Crianza de las hermanas Mirabal: cómo eran sus padres

Enrique Mirabal Fernández, santiaguero, se había establecido con sus padres y hermanos en una finca en Salcedo (en ese entonces, llamado Juana Núñez). Siendo un adolescente, se interesa por el comercio y se muda, junto a su hermano Fello, a la comunidad de Ojo de Agua. Mercadeaban productos agrícolas: cacao, arroz, café habichuelas, maíz, entre otros.

Les iba bien con sus negocios y se animan a comprar una casa desde donde Enrique opera, además, una pulpería. Años después, Fello, afectado por una enfermedad pulmonar, decide establecerse en Jarabacoa, en búsqueda de mejores condiciones climáticas.

Es aquella casa la que recibe al matrimonio Mirabal Reyes el 17 de marzo de 1923, cuando Enrique se une a Mercedes, una joven costurera oriunda de Ojo de Agua, descendiente de una familia que había sido perseguida durante la intervención norteamericana por su apoyo a los denominados gavilleros. Su casa materna había sido incendiada por los oficiales estadounidenses. A partir de entonces, su familia es conocida como anti norteamericana y, más tarde, como anti trujillista.

María Teresa con sus padres Enrique 
Mirabal y Mercedes Reyes. 

El trabajo arduo de la pareja no tardó en rendir prósperos frutos, y, en pocos años, ya tenían varios almacenes que abastecen a las grandes tiendas de la época. Su seriedad y solidaridad les ganaron el cariño y respeto de la sociedad.

Al mismo tiempo, crecía la familia. Para su tercer aniversario de bodas, ya habían procreado igual número de hijas: Patria, Dedé y Minerva. Al año siguiente, nace un varón que muere enseguida y, casi una década después, arriba María Teresa. Todos nacieron por parto natural.

La infancia de las 4 niñas transcurrió en un ambiente acomodado. Asistieron a los mejores centros educativos y disfrutaban de los mimos de un padre complaciente. Viajaban en avión, tenían vehículos de motor y hacían compras internacionales por catálogo, entre otras cosas a las que la población promedio no tenía acceso en esa época.
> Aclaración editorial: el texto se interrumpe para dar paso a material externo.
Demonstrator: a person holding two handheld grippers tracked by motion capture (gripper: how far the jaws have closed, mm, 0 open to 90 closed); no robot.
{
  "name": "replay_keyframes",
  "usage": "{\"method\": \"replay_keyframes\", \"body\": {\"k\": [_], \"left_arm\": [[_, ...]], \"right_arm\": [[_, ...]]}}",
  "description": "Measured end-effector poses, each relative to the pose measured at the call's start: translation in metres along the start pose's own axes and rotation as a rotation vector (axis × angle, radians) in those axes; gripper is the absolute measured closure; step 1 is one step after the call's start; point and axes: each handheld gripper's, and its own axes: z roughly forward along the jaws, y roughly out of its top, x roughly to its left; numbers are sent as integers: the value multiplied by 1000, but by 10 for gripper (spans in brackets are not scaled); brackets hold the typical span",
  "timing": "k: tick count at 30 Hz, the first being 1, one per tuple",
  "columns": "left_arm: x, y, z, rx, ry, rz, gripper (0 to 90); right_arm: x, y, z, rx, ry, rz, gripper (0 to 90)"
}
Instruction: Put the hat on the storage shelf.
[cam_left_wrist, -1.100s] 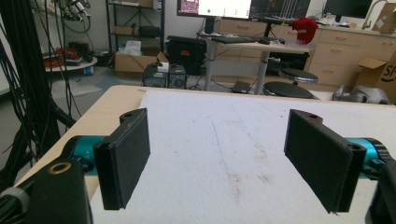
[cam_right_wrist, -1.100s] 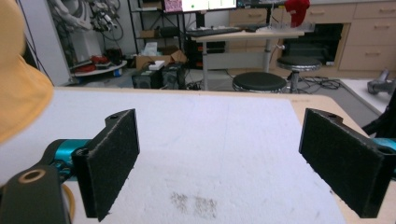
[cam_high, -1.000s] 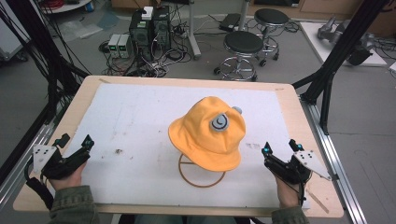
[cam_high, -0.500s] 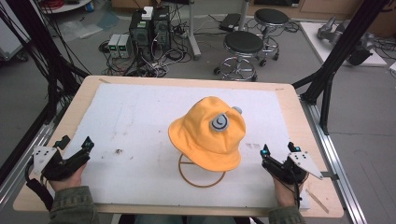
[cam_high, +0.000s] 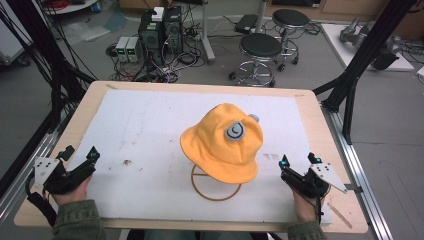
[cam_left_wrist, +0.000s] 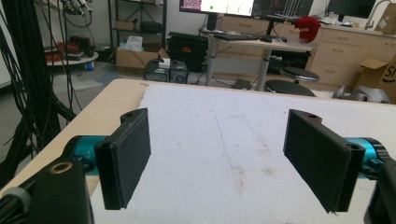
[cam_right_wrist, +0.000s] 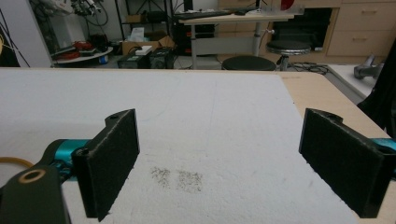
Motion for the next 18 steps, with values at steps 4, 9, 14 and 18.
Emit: {"method": "replay_keyframes", "body": {"k": [4,9,14,18], "left_arm": [[1,0,0,0,0,-5,233],[1,-1,2,15,-5,-4,234],[1,-2,4,40,-11,10,230],[0,-3,4,47,-15,18,226]], "right_arm": [[1,0,0,-1,5,-6,112],[1,0,1,-2,9,-16,112],[3,-1,1,4,15,-28,112],[2,-1,2,4,14,-33,112]]}}
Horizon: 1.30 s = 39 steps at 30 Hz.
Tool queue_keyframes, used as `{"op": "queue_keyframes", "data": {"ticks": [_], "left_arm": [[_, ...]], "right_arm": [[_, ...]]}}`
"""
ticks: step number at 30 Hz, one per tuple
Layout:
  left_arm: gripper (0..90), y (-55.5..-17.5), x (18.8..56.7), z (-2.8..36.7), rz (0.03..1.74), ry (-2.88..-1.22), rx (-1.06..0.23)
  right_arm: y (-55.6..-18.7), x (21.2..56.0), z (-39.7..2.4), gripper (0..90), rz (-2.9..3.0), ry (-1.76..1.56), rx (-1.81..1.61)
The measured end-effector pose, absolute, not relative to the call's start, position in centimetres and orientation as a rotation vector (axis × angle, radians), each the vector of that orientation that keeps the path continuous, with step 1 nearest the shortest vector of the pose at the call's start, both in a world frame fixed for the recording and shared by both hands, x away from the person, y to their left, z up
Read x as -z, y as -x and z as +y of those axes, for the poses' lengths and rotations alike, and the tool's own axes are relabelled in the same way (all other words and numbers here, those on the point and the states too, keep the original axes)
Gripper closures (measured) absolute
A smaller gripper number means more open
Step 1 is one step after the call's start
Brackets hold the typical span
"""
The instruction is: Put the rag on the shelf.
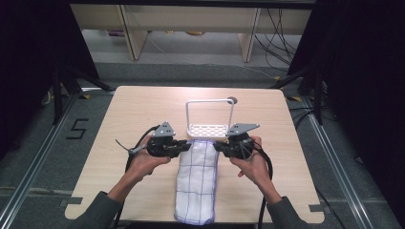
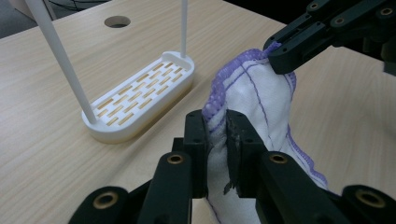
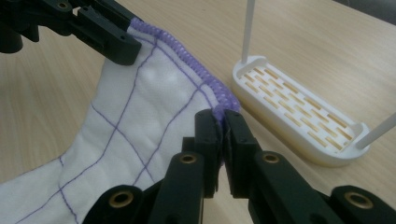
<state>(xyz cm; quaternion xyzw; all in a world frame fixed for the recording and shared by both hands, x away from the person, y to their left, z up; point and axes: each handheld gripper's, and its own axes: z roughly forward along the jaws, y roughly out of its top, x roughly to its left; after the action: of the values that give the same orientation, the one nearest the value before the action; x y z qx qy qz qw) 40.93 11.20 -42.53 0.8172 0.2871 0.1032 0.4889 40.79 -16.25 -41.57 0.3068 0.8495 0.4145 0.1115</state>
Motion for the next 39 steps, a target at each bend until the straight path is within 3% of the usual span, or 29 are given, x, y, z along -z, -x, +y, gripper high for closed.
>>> {"op": "queue_keyframes", "data": {"ticks": [6, 17, 25, 39], "left_arm": [[79.3, -40.3, 40.9, 11.4, 0.670, -1.964, -0.247], [79.8, -39.8, 34.7, 11.7, 0.619, -1.878, -0.252], [80.2, -41.2, 30.5, 11.3, 0.627, -1.854, -0.282], [80.1, -46.0, 26.9, 10.0, 0.690, -1.828, -0.342]], "right_arm": [[-40.8, 40.3, -16.4, 85.5, 2.480, -0.864, -1.243], [-39.8, 34.2, -17.1, 85.8, 2.372, -0.763, -1.324], [-40.7, 29.0, -17.5, 85.9, 2.288, -0.754, -1.339], [-44.8, 24.8, -17.9, 85.8, 2.222, -0.800, -1.308]]}}
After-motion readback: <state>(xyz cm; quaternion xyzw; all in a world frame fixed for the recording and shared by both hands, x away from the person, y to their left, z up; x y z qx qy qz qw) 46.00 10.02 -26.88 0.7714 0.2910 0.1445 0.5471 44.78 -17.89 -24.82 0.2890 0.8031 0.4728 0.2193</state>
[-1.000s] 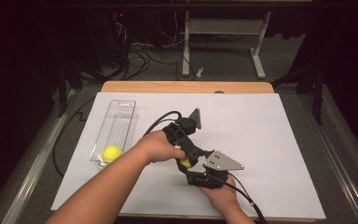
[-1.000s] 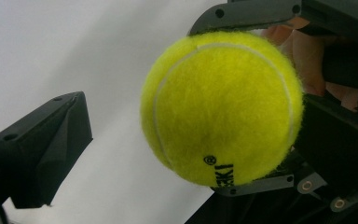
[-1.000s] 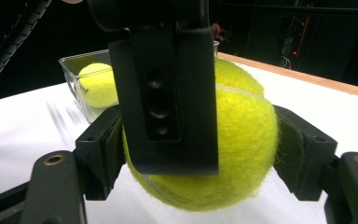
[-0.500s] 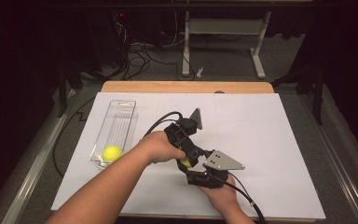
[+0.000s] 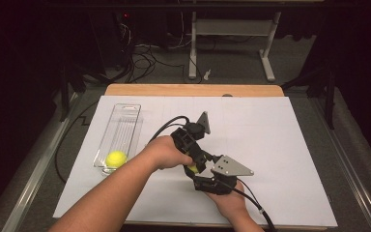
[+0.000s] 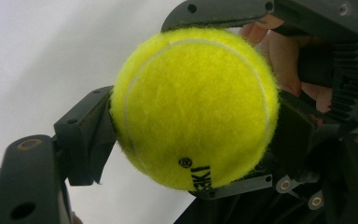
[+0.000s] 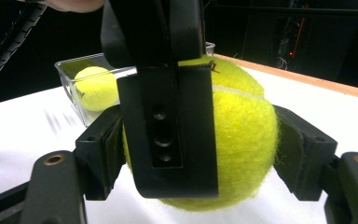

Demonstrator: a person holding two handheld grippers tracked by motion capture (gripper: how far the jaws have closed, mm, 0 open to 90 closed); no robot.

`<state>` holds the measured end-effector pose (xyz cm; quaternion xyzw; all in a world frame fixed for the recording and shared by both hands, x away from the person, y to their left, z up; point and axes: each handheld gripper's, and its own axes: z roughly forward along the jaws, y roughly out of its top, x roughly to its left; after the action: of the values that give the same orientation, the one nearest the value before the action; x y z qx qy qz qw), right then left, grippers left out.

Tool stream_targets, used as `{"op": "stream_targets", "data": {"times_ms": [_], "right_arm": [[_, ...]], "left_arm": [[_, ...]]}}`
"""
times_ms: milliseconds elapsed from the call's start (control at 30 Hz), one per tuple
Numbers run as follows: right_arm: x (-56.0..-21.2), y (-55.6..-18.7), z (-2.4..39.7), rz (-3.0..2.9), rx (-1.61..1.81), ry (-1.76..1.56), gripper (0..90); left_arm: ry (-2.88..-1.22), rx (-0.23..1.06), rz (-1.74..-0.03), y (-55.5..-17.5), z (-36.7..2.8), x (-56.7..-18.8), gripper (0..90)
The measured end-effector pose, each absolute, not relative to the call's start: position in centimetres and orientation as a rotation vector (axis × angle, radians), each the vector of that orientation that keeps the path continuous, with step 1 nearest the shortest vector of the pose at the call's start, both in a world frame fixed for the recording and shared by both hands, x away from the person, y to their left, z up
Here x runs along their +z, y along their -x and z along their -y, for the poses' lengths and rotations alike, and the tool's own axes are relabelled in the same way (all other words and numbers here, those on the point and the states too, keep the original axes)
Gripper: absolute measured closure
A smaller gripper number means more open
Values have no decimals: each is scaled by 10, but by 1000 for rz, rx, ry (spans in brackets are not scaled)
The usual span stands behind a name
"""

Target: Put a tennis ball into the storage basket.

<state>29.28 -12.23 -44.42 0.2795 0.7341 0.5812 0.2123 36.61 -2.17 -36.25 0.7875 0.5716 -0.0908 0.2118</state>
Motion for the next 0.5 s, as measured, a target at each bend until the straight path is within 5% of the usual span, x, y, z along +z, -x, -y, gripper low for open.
{"op": "stream_targets", "data": {"times_ms": [500], "right_arm": [[-446, -293, 121, -2041, 1609, -784, 277]], "left_arm": [[-2199, -241, -1594, -366, 22, -365, 263]]}}
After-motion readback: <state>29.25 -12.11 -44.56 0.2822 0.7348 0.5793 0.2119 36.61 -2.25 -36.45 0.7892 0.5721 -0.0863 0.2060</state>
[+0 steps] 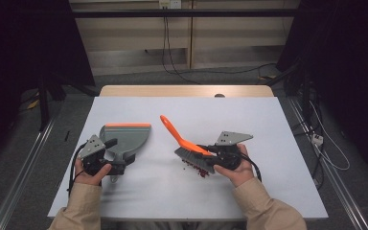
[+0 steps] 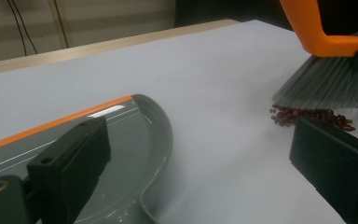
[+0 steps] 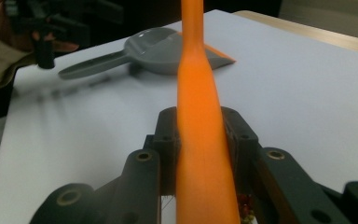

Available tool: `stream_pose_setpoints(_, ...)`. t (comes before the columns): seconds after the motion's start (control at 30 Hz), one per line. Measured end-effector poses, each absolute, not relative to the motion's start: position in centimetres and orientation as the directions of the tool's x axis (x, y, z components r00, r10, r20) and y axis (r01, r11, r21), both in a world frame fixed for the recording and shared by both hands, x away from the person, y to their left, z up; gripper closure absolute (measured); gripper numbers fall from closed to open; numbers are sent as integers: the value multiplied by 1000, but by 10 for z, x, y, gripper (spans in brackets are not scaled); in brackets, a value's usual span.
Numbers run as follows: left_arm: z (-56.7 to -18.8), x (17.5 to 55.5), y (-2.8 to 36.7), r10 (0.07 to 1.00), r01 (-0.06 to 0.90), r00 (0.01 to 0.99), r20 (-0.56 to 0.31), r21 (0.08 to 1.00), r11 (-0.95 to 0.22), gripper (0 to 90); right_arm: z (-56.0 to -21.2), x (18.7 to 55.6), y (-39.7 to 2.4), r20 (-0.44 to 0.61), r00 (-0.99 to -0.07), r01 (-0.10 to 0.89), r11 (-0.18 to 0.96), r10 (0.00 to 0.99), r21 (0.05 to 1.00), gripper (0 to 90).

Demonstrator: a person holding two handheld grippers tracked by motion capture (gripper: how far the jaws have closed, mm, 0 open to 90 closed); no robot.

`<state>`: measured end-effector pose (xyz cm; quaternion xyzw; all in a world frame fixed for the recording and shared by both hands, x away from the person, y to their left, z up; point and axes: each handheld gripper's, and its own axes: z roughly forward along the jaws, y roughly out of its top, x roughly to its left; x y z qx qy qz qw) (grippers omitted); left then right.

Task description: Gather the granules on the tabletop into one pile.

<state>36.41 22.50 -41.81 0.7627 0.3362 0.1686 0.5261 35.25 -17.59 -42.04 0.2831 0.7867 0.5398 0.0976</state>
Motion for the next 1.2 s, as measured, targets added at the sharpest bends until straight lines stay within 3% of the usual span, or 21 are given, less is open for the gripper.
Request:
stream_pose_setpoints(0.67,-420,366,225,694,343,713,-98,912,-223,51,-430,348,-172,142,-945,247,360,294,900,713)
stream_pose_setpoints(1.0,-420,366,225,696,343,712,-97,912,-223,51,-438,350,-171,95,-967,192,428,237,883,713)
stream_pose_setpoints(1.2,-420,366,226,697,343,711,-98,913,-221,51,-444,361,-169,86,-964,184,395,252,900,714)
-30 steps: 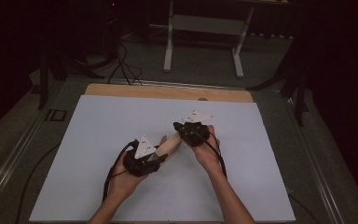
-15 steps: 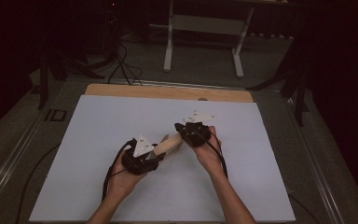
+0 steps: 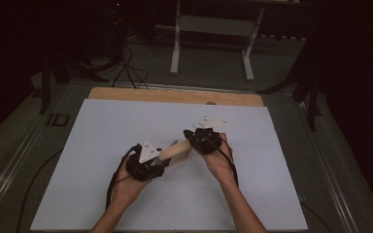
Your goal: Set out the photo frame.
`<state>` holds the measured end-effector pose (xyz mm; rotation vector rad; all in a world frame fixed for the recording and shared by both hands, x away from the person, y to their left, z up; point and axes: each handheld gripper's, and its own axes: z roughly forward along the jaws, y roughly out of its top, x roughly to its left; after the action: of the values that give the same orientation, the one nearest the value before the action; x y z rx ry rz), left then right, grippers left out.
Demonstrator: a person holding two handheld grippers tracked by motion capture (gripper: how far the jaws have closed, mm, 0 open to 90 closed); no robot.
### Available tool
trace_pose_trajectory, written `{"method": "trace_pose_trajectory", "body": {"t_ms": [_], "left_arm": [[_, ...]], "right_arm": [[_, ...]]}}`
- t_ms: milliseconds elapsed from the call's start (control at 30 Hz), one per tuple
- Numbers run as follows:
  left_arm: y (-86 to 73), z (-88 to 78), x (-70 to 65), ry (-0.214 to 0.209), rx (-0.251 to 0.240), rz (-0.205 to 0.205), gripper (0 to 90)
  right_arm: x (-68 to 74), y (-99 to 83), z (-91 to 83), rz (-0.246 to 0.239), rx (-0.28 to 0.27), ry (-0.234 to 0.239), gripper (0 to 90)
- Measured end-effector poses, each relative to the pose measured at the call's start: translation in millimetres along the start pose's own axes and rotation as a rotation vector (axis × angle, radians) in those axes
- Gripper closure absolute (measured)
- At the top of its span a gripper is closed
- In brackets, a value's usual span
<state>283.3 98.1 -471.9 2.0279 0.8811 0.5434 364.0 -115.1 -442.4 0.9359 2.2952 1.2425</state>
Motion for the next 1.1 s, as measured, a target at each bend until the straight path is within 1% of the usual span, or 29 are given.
{"method": "trace_pose_trajectory", "body": {"t_ms": [67,200,267,333,433,500,567,600,700,767,867,967,1067,1100], "left_arm": [[-0.7,0.8,-0.2,-0.007,0.000,-0.006,50.8],[-1.6,1.6,-0.1,-0.016,0.010,0.000,50.4],[-1.8,2.0,-0.7,-0.018,0.013,-0.001,50.2],[-1.9,2.0,-0.9,-0.019,0.013,-0.002,49.8],[-2.0,2.0,-1.1,-0.018,0.012,-0.007,48.6],[-2.3,2.3,-1.4,-0.019,0.012,-0.008,48.0],[-2.4,2.6,-2.3,-0.020,0.013,-0.006,47.2],[-2.5,2.6,-2.9,-0.020,0.015,-0.007,47.0],[-2.4,2.3,-2.9,-0.018,0.018,-0.003,46.9],[-2.4,1.9,-2.2,-0.016,0.016,-0.003,46.9],[-2.5,1.3,-1.2,-0.015,0.015,-0.007,46.9],[-2.8,1.2,-1.0,-0.017,0.015,-0.009,46.9],[-3.0,0.9,-0.4,-0.016,0.019,-0.007,47.0],[-3.1,0.8,-0.1,-0.015,0.019,-0.007,47.1]], "right_arm": [[-0.6,0.1,-0.9,-0.003,-0.005,0.008,86.7],[-2.0,1.9,-7.0,-0.003,-0.046,0.027,79.0],[-2.8,2.4,-11.0,-0.008,-0.057,0.038,72.9],[-4.4,2.1,-15.0,-0.022,-0.059,0.051,64.0],[-7.7,0.0,-21.7,-0.043,-0.055,0.094,53.3],[-9.9,-2.5,-25.9,-0.056,-0.060,0.118,47.9],[-12.0,-5.1,-28.7,-0.063,-0.056,0.122,43.0],[-12.8,-6.2,-29.8,-0.061,-0.054,0.134,41.0],[-13.7,-8.1,-31.6,-0.071,-0.051,0.164,37.6],[-12.9,-9.7,-31.9,-0.086,-0.057,0.184,36.2],[-12.2,-14.7,-28.2,-0.100,-0.034,0.211,33.0],[-12.2,-19.7,-22.5,-0.110,-0.016,0.216,31.8],[-13.2,-20.6,-18.5,-0.110,-0.023,0.231,29.8],[-13.0,-20.4,-17.0,-0.116,-0.022,0.241,29.4]]}}
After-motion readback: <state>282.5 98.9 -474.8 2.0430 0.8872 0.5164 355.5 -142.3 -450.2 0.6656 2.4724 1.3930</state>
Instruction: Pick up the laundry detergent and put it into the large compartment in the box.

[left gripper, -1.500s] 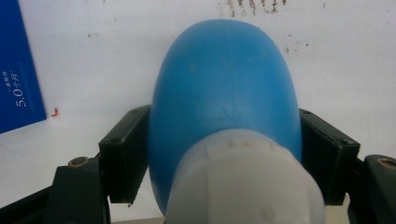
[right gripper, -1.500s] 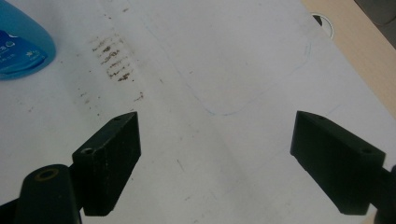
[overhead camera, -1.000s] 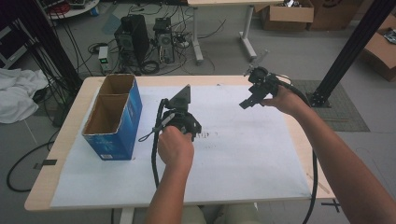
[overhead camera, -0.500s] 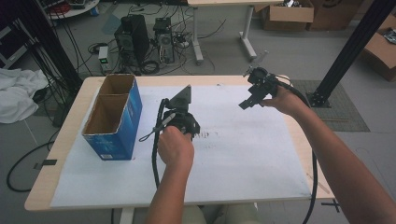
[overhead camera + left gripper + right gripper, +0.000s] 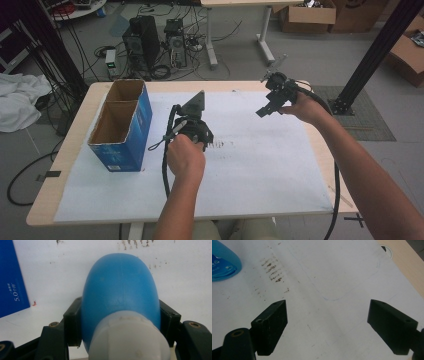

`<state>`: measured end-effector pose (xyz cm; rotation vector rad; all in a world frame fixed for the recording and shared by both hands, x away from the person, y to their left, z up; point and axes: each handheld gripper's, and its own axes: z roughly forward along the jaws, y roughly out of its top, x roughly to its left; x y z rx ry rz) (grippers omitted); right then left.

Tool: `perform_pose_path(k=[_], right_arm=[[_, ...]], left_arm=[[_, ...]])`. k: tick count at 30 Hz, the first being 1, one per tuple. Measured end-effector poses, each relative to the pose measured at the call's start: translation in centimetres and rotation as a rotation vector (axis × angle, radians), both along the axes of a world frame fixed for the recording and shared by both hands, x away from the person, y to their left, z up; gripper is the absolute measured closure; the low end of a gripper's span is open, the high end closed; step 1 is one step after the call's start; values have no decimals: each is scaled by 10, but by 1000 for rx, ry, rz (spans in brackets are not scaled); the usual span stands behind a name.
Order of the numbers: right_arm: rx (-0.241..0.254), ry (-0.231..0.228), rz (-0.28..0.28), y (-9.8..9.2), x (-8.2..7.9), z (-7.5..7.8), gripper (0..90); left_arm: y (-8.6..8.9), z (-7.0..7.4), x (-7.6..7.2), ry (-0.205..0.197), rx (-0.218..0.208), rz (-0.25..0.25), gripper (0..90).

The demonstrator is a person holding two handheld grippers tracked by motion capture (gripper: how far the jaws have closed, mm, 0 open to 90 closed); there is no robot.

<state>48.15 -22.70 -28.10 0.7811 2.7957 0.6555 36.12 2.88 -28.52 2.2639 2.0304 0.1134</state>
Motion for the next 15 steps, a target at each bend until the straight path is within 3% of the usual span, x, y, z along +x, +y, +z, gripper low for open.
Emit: perform_pose_path(k=[5,15], right_arm=[[1,-1,1,0,0,0,162],[1,0,-4,-3,-1,2,163]], left_arm=[[3,10,1,7,-14,-22,379],[13,57,1,-19,-39,-68,379]])
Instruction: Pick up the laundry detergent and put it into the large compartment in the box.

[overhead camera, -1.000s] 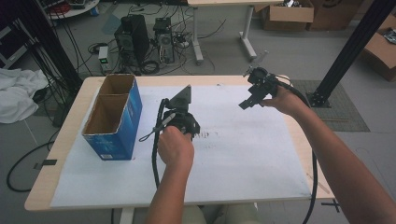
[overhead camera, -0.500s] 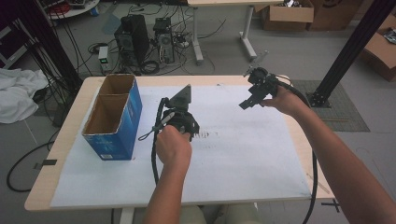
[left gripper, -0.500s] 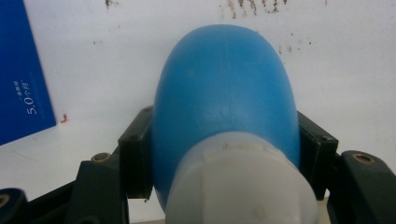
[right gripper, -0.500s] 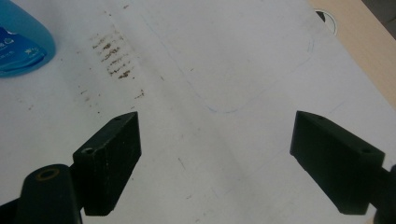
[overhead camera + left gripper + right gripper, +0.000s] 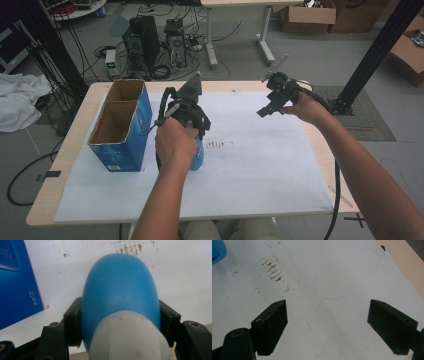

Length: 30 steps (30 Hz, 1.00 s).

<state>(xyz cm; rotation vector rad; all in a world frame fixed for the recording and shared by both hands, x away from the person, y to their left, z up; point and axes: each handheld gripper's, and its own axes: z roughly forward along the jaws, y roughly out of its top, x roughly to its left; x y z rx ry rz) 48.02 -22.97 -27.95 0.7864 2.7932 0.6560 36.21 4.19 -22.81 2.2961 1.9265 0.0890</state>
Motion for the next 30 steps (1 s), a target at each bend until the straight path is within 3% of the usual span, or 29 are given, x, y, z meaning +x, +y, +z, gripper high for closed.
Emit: perform_pose_path(k=[12,20,23,30], right_arm=[[-6,5,-2,-2,0,-2,165],[-9,6,-2,-4,1,-2,165],[-10,6,-4,-5,2,-2,165],[-14,9,-2,-1,1,-3,166]], left_arm=[[20,54,0,-30,2,-11,379],[35,99,0,-60,-5,-24,380],[39,113,0,-57,22,-41,380],[54,138,0,-72,2,-10,381]])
A finales de la década de 1930, los rumores por la matanza de haitianos a cargo del gobierno de Trujillo estremecen la sensibilidad de los dominicanos. En adición, la persecución y abusos cometidos por el dictador ante todo aquel considerado enemigo de su régimen, hicieron brotar las primeras células para hacerle frente.

Patria, Minerva y Dedé Mirabal 

 

Esta indignante realidad conmueve a las hermanas, en especial a Minerva que desde joven mostraba gran interés por la actividad política. En poco tiempo, sería reconocida como parte de la desafortunada lista de conspiradores a los que Trujillo ya tenía en la mira.

Entrada la década del 50, la familia Mirabal Reyes sobrellevó el apresamiento de varios de sus miembros y la vigilancia constante de una casa rodeada por espías. Esta terrible situación contribuyó al deterioro de la salud de Don Enrique. Sufrió varios derrames cerebrales que, finalmente, acabaron con su vida a finales de 1953.

A pesar de la tristeza por la muerte de su padre, ´las muchachas` se esmeraron durante los años siguientes, en hacer lo mejor de sus vidas. Formaron hermosas familias y asumieron con más fuerza su lucha política. Junto a sus esposos, Patria, Minerva y María Teresa participaron activamente del Movimiento clandestino 14 de Junio, que tenía como objetivo el derrocamiento de la tiranía trujillista.  Una nueva ola de encarcelamientos y persecución se desató en su contra, culminando el 30 de noviembre de 1960 con el brutal asesinato de las tres hermanas.

Una vez más, el luto invadía el hogar de doña Mercedes, quien junto a Dedé y a su fiel empleada, Tonó, emprende la maratónica labor de criar a los seis hijos de sus hijas asesinadas, más los tres de Dedé. Nueve razones para no dejarse caer por la desconsuelo. Cumplió con este compromiso hasta su muerte en 1981.

María, Minerva, Patria y su esposo Pedrito 

Dedé, la hermana que quedó viva, dedicó su vida a velar por los nueve retoños y a una desgarradora tarea adicional: la de contar la historia. Convirtió la casa donde transcurrieron los últimos años de sus hermanas en un museo y allí recibió, año tras año, a miles de visitantes a los que nunca se cansaba de repetir sus relatos, asegurándose de que el sacrificio de sus muchachas no fuera olvidado jamás. Falleció el 31 de enero de 2014 a los 88 años de edad.